Task instructions:
Copy every entry exactly as it reads and exclude whatever pictures appear.

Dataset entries
%%
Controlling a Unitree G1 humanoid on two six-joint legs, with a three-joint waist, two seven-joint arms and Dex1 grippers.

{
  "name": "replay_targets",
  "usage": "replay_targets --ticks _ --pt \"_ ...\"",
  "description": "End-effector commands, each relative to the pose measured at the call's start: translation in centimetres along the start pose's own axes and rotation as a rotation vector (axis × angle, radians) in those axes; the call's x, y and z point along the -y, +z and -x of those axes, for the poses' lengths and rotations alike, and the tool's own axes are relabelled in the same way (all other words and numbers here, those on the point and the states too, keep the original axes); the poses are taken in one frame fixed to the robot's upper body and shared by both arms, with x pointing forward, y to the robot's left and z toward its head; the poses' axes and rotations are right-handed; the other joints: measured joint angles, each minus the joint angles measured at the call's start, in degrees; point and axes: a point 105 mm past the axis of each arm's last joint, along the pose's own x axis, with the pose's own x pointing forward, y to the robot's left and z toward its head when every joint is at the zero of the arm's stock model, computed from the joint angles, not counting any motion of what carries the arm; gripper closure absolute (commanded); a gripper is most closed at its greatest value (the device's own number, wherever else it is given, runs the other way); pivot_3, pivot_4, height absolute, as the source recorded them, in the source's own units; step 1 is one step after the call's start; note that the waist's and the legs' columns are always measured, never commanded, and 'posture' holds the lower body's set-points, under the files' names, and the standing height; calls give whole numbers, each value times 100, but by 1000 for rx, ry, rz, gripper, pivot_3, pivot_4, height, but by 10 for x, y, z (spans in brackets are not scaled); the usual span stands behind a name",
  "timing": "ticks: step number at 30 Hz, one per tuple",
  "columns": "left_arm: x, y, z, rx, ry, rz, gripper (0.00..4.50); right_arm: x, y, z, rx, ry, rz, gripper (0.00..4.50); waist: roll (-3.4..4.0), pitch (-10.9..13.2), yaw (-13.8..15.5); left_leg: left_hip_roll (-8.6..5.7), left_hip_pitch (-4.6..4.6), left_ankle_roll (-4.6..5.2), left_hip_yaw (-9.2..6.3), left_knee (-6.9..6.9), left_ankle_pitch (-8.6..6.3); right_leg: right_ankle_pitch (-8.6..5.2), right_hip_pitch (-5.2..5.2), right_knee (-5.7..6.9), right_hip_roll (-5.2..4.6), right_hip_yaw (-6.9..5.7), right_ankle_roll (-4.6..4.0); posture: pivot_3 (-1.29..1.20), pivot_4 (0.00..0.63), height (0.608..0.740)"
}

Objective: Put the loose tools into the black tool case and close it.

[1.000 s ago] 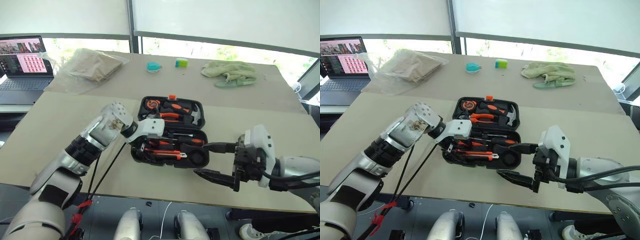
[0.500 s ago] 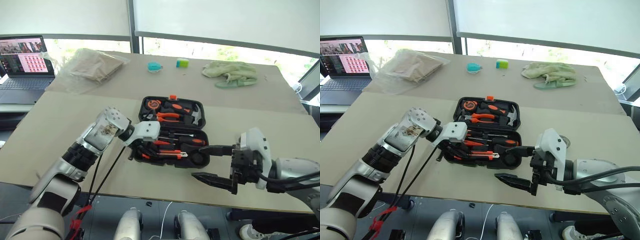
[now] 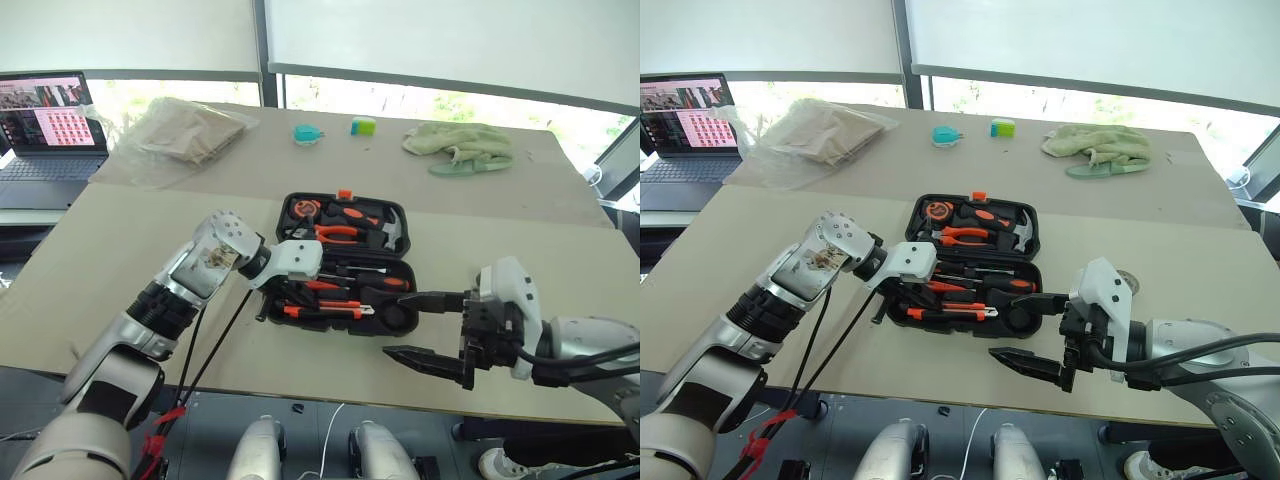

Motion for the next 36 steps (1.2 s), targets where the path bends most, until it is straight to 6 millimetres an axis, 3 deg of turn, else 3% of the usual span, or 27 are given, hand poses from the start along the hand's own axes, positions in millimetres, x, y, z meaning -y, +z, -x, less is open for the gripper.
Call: replay_targets --ticks 1,9,19,25,29,32,36 --pt "3 -11 -10 -120 -27 -79 4464 1 8 1 35 -8 24 0 1 -1 2 0 2 0 0 0 0 0 1 0 0 0 0 0 150 740" --pt "2 -18 -23 -153 -40 -119 4464 3 8 0 43 -20 16 0 14 -12 12 0 72 1 11 -6 -1 -2 89 -27 -1 -8 1 0 150 740" --pt "11 -30 -40 -183 -73 -121 4464 2 5 0 38 -22 8 0 33 -30 15 0 102 2 9 -11 -2 -2 126 -43 -2 -8 1 0 150 740" --pt "2 -35 -47 -204 -46 -127 4464 4 6 0 39 -20 9 0 73 -78 48 0 123 3 8 -15 -3 -4 175 -88 -4 -14 3 0 150 740" --pt "-8 -18 -30 -119 -22 -49 4464 3 6 -1 37 -16 9 0 84 -93 74 -6 120 14 9 -13 3 -14 179 -95 -12 -6 -11 0 150 740" --pt "-15 4 -5 15 -1 31 4464 6 4 1 25 -36 16 0 83 -91 17 -6 111 18 8 -12 5 -14 169 -95 -9 -3 -11 0 150 740" --pt "-19 37 33 259 31 92 3371 11 4 8 25 -87 18 0 78 -80 -24 -2 65 18 -9 -16 6 5 116 -87 3 0 13 0 150 740"
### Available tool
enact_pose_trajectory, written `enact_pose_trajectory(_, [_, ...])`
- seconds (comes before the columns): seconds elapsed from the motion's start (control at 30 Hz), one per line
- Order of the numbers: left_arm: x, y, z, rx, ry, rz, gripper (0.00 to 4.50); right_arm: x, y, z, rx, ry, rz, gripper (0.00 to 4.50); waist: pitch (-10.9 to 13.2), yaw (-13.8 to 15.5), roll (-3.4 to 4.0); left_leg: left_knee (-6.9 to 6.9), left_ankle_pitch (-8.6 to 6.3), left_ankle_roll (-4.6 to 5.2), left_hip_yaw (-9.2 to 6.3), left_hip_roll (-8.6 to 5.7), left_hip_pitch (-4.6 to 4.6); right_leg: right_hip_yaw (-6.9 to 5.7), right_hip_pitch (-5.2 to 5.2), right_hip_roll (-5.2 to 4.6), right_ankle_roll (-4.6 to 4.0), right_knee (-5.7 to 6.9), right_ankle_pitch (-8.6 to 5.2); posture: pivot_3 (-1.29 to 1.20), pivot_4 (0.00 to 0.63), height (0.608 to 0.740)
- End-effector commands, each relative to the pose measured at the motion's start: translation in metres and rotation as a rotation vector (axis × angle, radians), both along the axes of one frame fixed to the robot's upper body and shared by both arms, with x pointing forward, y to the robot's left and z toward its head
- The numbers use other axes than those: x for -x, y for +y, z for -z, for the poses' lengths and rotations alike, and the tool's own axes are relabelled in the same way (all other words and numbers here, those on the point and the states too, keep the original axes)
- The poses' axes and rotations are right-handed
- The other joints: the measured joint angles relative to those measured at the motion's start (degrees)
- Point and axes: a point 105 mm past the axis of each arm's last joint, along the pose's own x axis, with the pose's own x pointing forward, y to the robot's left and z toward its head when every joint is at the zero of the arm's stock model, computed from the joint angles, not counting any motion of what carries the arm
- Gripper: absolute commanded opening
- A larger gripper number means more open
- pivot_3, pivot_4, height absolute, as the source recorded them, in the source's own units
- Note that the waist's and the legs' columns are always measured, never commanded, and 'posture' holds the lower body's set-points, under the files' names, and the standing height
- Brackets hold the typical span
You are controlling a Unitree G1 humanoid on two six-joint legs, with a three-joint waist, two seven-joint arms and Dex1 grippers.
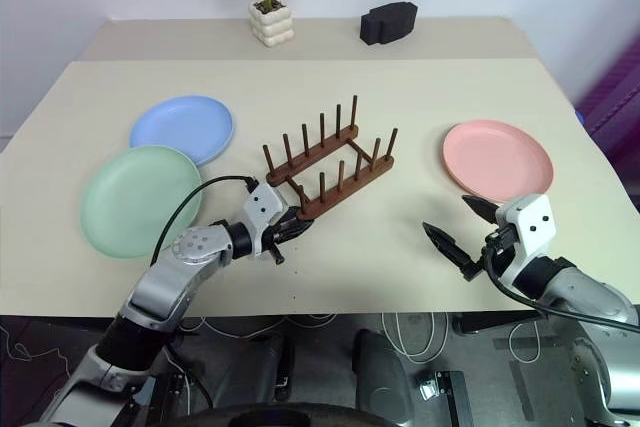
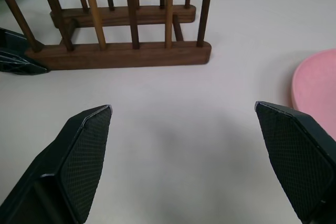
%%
Task solution:
Controlling a Unitree G1 humanoid on two six-joint legs, with a three-joint waist, two seven-joint arms and Dex1 grippers.

{
  "name": "replay_targets",
  "usage": "replay_targets --ticks _ --pt \"_ ...\"",
  "description": "End-effector commands, each relative to the pose measured at the call's start: translation in centimetres along the start pose's own axes and rotation as a rotation vector (axis × angle, radians) in those axes; the call's x, y and z point along the -y, +z and -x of those axes, for the poses' lengths and rotations alike, and the tool's own axes are relabelled in the same way (all other words and numbers here, those on the point and the states too, keep the original axes); the poses are taken in one frame fixed to the robot's upper body and shared by both arms, with x pointing forward, y to the robot's left and z toward its head; the poses' axes and rotations are right-handed; the other joints: measured joint angles, each minus the joint angles measured at the call's start, in degrees; point and axes: a point 105 mm past the axis of each arm's last joint, along the pose's own x axis, with the pose's own x pointing forward, y to the robot's left and z toward its head when every joint is at the zero of the arm's stock model, computed from the joint angles, not counting any motion of what carries the arm; gripper closure absolute (commanded); a gripper is most closed at its greatest value (the device's own number, wherever else it is given, runs the other way); pivot_3, pivot_4, height absolute, as the source recorded them, in the source's own units; step 1 is one step after the call's start; note that the waist's and the legs' columns are always measured, never commanded, and 'posture' holds the lower body's set-points, under the files' names, and the standing height; calls give whole numbers, each value times 100, but by 1000 for rx, ry, rz, gripper, pivot_3, pivot_4, height, but by 10 for x, y, z (spans in brackets are not scaled); the usual span stands behind a name",
  "timing": "ticks: step number at 30 Hz, one per tuple",
  "columns": "left_arm: x, y, z, rx, ry, rz, gripper (0.00..4.50); right_arm: x, y, z, rx, ry, rz, gripper (0.00..4.50); waist: roll (-3.4..4.0), pitch (-10.9..13.2), yaw (-13.8..15.5); left_leg: left_hip_roll (-8.6..5.7), left_hip_pitch (-4.6..4.6), left_ankle_roll (-4.6..5.2), left_hip_yaw (-9.2..6.3), left_knee (-6.9..6.9), left_ankle_pitch (-8.6..6.3); right_leg: right_ankle_pitch (-8.6..5.2), right_hip_pitch (-5.2..5.2), right_knee (-5.7..6.9), right_hip_roll (-5.2..4.6), right_hip_yaw (-6.9..5.7), right_ankle_roll (-4.6..4.0); posture: pivot_3 (-1.29..1.20), pivot_4 (0.00..0.63), height (0.608..0.740)"
}

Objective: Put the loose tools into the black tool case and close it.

[1.000 s ago] 
[0.500 s ago] 
[now] 

Motion for the next 36 steps (1.2 s), targets where the path bends most, until it is straight to 6 millimetres an axis, 3 deg of turn, else 3% of the usual span, or 27 are given, hand poses from the start along the hand's own axes, positions in millimetres, x, y, z meaning -y, +z, -x, less is open for the gripper.
Call: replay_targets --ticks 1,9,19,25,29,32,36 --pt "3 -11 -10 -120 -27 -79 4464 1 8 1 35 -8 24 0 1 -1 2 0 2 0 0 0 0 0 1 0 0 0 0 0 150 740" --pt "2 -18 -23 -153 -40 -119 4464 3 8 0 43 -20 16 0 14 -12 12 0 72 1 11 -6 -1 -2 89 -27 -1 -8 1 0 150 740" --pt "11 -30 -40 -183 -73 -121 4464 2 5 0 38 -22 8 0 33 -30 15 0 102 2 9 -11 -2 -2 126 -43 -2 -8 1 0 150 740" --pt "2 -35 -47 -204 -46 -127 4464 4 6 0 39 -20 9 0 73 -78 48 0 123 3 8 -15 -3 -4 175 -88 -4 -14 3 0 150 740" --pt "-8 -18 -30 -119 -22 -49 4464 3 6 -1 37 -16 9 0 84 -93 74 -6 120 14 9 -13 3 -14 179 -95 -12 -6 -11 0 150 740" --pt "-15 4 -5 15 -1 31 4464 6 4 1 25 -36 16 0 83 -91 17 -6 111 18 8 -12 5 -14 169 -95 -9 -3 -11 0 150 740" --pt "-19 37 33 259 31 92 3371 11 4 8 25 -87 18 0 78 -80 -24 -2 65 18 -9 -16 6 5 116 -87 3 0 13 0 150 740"
### Available tool
enact_pose_trajectory, written `enact_pose_trajectory(_, [_, ...])`
- seconds (comes before the columns): seconds elapsed from the motion's start (control at 30 Hz), one per line
- Order of the numbers: left_arm: x, y, z, rx, ry, rz, gripper (0.00 to 4.50); right_arm: x, y, z, rx, ry, rz, gripper (0.00 to 4.50); waist: pitch (-10.9 to 13.2), yaw (-13.8 to 15.5), roll (-3.4 to 4.0); left_leg: left_knee (-6.9 to 6.9), left_ankle_pitch (-8.6 to 6.3), left_ankle_roll (-4.6 to 5.2), left_hip_yaw (-9.2 to 6.3), left_hip_roll (-8.6 to 5.7), left_hip_pitch (-4.6 to 4.6); right_leg: right_hip_yaw (-6.9 to 5.7), right_hip_pitch (-5.2 to 5.2), right_hip_roll (-5.2 to 4.6), right_ankle_roll (-4.6 to 4.0), right_knee (-5.7 to 6.9), right_ankle_pitch (-8.6 to 5.2); posture: pivot_3 (-1.29 to 1.20), pivot_4 (0.00 to 0.63), height (0.608 to 0.740)
- End-effector commands, each relative to the pose measured at the motion's start: translation in metres and rotation as a rotation vector (axis × angle, radians), both along the axes of one frame fixed to the robot's upper body and shared by both arms, with x pointing forward, y to the robot's left and z toward its head
- The numbers use other axes than those: x for -x, y for +y, z for -z, for the poses' lengths and rotations alike, and the tool's own axes are relabelled in the same way (all other words and numbers here, those on the point and the states too, keep the original axes)
- The poses' axes and rotations are right-handed
- The other joints: the measured joint angles relative to those measured at the motion's start (degrees)
- Point and axes: a point 105 mm past the axis of each arm's last joint, along the pose's own x axis, with the pose's own x pointing forward, y to the robot's left and z toward its head when every joint is at the zero of the arm's stock model, computed from the joint angles, not counting any motion of what carries the arm
- Gripper: absolute commanded opening
- A larger gripper number means more open
- pivot_3, pivot_4, height absolute, as the source recorded them, in the source's own units
- Note that the waist's and the legs' columns are always measured, never commanded, and 'posture' holds the lower body's set-points, under the files' names, and the standing height
- Brackets hold the typical span
You are controlling a Unitree G1 humanoid on two six-joint legs, with a three-joint waist, two seven-joint arms and Dex1 grippers.

This exercise is complete.